Él inclinó la cabeza.

—Si usted lo dice, pero ¿por qué permitir que un pequeño chisme de algo que sucedió hace mucho tiempo afecte toda su vida? La alta sociedad probablemente ha olvidado todo sobre usted.

—Es usted muy grosero.

—No, sólo estoy siendo honesto. —Él le sonrió. —¿No es refrescante?

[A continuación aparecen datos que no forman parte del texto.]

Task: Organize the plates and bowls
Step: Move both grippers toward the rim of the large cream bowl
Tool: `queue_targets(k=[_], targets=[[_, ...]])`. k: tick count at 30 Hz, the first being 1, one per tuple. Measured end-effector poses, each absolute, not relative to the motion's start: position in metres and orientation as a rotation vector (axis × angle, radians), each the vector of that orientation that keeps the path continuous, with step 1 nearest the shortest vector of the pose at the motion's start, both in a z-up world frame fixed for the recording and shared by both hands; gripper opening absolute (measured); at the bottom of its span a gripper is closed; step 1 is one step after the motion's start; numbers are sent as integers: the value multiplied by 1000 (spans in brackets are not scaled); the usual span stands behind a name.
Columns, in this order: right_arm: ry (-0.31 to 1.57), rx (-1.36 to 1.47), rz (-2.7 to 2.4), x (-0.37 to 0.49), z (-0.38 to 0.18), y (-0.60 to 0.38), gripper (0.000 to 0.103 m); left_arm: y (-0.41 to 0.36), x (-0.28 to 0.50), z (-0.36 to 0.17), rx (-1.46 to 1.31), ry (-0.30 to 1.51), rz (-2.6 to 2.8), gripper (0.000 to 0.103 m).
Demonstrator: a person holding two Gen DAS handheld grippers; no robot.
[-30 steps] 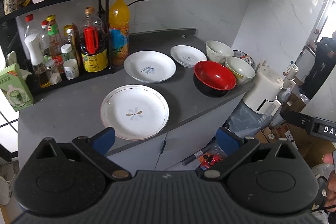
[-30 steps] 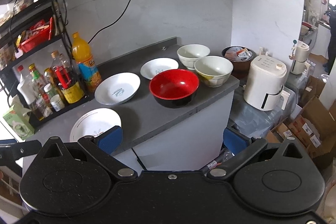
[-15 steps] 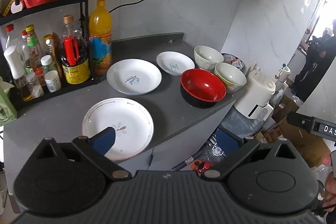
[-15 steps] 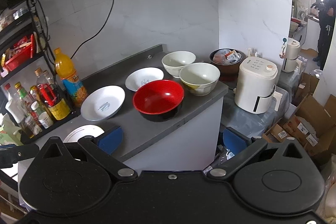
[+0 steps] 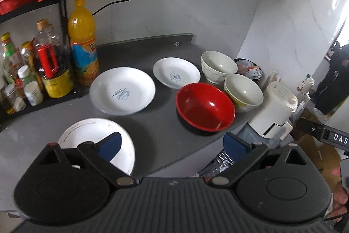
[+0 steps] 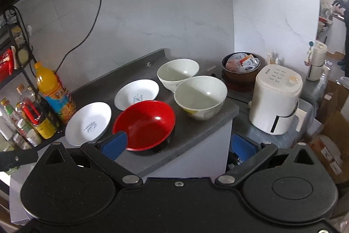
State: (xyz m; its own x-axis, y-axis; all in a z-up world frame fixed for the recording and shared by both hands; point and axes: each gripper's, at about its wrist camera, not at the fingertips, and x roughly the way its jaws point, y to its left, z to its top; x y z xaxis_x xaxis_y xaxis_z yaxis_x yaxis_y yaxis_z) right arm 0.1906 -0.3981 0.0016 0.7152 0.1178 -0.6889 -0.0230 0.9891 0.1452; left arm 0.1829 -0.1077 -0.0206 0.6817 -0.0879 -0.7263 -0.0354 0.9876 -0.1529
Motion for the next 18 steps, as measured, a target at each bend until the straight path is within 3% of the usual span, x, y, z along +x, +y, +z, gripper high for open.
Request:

Ella lo miró durante al menos un minuto antes de que su rostro se relajara.

—Sí, supongo que lo es.

—¿Puedo llamarte Marguerite?

—¿Por qué?

—Para que tú me puedas llamarme Anthony y podamos ser amigos.

Ella dejó la taza y lo miró. —No lo entiendo en absoluto.

—Deberías. Me estoy ofreciendo a ser tu amigo o ¿tienes demasiados de ellos para interesarte por otro?

Sus mejillas se encendieron. —Todo el mundo necesita amigos.

Anthony le tendió la mano. —Entonces, bien; acordemos acompañarnos por un tiempo. Podemos desafiar las miradas de la alta sociedad juntos y reírnos de ellos a sus espaldas.

Marguerite le tomó la mano y lentamente se la estrechó. —Saldré contigo la noche del viernes.

Él le besó los dedos. —Bueno, ya estoy deseando que llegue.